Among the records, which lines include "padded"? List them.

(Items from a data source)
----
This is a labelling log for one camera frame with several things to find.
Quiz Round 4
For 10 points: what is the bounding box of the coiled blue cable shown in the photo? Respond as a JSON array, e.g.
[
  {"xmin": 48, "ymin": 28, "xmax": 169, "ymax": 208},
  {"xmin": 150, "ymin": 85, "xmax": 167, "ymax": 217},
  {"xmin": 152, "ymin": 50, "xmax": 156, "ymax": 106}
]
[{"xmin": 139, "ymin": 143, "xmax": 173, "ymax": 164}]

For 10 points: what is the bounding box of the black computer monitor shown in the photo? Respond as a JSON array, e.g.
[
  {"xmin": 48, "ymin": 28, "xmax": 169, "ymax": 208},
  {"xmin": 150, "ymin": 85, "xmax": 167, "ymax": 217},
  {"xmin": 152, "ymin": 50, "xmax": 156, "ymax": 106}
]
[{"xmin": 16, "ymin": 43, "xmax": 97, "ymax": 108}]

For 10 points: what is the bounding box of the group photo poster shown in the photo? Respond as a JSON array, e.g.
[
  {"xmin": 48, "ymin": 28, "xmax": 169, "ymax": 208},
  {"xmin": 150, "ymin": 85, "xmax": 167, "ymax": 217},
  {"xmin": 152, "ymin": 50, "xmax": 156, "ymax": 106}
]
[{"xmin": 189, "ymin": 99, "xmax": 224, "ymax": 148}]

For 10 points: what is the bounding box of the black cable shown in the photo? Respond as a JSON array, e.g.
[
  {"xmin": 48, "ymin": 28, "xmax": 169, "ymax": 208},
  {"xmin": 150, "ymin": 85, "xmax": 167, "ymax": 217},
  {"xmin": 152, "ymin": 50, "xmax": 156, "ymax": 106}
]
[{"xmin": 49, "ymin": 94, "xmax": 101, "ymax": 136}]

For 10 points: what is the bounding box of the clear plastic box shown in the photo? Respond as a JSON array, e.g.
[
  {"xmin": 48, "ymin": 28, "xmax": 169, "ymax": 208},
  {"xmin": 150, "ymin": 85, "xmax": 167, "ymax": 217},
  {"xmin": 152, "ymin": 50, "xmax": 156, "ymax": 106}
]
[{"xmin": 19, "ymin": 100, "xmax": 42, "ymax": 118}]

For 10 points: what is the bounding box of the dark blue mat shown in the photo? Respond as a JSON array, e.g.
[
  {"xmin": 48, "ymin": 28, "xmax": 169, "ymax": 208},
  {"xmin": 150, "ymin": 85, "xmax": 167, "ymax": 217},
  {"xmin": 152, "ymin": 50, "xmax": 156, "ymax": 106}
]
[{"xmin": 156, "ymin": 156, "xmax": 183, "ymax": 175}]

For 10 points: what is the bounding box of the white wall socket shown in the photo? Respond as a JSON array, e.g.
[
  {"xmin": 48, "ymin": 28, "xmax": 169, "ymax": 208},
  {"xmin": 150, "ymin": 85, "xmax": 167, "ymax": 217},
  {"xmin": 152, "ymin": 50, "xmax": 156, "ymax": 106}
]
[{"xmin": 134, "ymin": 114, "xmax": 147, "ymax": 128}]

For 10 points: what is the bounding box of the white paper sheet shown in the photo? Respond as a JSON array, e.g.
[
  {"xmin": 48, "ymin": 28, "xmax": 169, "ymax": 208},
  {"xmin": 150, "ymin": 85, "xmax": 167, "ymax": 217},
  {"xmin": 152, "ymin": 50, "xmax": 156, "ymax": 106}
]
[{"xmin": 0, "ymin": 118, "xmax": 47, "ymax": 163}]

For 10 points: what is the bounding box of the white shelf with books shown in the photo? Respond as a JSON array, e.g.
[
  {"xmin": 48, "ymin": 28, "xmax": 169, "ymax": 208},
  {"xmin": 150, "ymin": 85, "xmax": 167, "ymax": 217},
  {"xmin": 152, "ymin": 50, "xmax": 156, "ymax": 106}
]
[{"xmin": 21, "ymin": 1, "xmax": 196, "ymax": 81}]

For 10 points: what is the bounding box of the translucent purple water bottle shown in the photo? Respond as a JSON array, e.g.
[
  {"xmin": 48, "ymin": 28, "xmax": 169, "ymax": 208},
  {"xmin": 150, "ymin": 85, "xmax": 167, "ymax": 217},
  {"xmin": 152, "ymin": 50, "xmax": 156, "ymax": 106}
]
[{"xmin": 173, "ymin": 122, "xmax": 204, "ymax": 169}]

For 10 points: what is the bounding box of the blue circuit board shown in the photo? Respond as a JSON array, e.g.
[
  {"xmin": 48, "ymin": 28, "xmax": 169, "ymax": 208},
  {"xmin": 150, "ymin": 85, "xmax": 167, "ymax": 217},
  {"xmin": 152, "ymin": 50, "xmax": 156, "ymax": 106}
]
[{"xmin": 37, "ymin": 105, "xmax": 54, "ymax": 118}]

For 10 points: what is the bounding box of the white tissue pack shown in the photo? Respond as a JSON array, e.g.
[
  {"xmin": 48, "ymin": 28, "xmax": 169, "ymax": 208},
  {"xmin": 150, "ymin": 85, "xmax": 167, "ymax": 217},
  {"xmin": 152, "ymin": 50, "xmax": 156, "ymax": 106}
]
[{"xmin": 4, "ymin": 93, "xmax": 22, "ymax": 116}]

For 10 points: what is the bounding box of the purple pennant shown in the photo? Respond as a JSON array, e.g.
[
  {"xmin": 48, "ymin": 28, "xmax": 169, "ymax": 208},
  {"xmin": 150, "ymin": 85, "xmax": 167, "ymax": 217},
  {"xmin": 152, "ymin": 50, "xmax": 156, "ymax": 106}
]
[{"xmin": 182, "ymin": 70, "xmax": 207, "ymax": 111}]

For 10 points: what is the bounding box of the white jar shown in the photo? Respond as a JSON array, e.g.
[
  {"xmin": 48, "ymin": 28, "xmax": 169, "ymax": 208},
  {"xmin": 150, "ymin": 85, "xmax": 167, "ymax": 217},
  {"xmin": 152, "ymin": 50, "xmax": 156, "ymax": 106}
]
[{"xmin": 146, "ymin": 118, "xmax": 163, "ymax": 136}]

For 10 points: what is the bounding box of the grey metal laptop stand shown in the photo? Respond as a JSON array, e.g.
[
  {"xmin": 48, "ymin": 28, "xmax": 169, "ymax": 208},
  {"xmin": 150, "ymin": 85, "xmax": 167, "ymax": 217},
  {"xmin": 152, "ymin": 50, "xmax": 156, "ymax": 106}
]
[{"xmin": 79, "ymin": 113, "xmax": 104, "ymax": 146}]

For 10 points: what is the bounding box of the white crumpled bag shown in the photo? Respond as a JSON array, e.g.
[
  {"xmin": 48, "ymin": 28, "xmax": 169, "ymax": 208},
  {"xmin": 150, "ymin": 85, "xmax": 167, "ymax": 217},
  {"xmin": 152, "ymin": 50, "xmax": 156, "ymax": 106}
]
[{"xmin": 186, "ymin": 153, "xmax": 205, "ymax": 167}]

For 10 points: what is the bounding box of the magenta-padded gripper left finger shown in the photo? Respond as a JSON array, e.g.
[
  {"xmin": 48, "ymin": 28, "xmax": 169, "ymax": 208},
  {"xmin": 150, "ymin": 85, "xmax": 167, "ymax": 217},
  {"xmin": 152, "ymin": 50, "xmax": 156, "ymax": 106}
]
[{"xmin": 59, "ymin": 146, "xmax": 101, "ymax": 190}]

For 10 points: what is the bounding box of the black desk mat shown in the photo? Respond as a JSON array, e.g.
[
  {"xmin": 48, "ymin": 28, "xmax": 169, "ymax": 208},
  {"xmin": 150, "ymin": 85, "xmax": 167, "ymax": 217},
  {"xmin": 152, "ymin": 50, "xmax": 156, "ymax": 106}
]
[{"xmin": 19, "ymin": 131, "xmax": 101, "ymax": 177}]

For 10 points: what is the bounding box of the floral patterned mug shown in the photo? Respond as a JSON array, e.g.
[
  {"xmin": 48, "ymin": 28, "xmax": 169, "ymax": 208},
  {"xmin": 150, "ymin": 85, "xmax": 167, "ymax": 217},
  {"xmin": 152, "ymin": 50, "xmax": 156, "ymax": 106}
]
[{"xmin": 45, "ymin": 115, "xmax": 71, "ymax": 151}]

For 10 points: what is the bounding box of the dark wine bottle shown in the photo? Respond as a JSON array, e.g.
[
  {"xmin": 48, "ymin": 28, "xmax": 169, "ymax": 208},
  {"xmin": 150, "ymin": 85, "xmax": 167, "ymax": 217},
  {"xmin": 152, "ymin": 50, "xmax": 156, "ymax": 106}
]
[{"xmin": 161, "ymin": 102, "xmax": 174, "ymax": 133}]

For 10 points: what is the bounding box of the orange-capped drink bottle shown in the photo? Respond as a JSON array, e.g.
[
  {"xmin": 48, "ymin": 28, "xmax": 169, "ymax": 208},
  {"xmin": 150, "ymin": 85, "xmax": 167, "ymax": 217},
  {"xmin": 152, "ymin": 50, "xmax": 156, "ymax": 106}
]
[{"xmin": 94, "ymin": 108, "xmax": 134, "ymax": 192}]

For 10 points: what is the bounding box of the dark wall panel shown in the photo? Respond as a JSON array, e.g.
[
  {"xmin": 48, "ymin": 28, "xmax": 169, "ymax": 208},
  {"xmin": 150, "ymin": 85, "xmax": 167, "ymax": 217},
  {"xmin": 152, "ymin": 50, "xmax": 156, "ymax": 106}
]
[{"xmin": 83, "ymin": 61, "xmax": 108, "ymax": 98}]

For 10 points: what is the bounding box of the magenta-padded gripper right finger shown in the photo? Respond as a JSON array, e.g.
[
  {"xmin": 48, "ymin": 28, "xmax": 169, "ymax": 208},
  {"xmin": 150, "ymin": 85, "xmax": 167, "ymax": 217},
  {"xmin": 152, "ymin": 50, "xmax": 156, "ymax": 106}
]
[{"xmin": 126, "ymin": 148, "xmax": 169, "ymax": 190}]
----
■ **Finished exercise**
For 10 points: what is the bounding box of the magenta-padded gripper left finger shown in the photo? Respond as a JSON array, e.g.
For 10 points: what is the bounding box of the magenta-padded gripper right finger shown in the photo? Respond as a JSON array, e.g.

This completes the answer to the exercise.